◆ HOW TO COMPLETE THIS TASK
If a line in the listing below includes the string "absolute", pull it out.

◆ DATASET EXCERPT
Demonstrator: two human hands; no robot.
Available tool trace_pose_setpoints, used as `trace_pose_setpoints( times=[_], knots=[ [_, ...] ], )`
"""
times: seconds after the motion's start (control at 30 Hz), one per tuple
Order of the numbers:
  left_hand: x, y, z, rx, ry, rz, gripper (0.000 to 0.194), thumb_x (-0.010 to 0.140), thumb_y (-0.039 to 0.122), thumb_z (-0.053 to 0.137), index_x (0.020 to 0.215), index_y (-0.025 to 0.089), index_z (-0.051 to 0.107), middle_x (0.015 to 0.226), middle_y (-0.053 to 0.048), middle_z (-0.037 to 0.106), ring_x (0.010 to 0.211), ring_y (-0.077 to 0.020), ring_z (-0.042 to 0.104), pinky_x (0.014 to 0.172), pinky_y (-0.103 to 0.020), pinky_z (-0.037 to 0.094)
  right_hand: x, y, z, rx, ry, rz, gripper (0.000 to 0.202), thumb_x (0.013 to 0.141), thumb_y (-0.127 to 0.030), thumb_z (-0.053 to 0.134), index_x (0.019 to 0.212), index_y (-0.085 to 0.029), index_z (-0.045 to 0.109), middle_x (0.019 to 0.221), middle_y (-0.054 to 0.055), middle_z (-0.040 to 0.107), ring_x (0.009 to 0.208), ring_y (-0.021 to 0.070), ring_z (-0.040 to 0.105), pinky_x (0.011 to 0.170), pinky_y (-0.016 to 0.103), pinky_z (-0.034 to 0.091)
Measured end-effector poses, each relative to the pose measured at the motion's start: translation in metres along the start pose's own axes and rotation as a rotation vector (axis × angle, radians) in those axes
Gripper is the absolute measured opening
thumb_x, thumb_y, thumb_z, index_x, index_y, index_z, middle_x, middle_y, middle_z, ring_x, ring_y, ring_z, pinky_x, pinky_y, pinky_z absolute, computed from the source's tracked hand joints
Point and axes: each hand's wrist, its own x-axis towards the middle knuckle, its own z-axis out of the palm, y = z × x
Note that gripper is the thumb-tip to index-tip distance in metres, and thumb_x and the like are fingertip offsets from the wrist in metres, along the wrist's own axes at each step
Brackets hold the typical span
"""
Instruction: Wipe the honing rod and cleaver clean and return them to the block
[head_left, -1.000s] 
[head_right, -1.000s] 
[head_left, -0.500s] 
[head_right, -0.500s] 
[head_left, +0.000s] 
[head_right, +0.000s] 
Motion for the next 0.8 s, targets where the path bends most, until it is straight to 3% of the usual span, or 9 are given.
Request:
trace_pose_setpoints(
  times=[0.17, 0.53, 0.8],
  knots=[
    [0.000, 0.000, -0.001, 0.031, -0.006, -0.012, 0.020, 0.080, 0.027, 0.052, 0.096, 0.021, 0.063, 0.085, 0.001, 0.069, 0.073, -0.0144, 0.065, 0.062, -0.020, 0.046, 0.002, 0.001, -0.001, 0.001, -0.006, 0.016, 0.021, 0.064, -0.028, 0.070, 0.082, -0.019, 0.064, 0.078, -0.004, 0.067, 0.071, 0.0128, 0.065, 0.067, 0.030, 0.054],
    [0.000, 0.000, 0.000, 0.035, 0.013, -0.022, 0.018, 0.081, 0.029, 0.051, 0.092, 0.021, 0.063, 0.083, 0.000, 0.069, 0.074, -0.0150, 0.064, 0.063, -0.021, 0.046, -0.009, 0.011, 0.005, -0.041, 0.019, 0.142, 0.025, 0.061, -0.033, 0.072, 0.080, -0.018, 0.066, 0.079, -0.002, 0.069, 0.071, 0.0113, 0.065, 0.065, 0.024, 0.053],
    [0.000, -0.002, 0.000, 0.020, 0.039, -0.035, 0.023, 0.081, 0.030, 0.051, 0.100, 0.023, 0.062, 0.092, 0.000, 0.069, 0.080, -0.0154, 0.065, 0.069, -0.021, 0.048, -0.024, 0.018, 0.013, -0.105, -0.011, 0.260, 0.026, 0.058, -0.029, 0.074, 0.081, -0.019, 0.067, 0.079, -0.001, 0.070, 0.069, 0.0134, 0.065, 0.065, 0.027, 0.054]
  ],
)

◆ OUTPUT FOR THIS TASK
Gripper is the absolute measured opening
thumb_x, thumb_y, thumb_z, index_x, index_y, index_z, middle_x, middle_y, middle_z, ring_x, ring_y, ring_z, pinky_x, pinky_y, pinky_z absolute, computed from the source's tracked hand joints

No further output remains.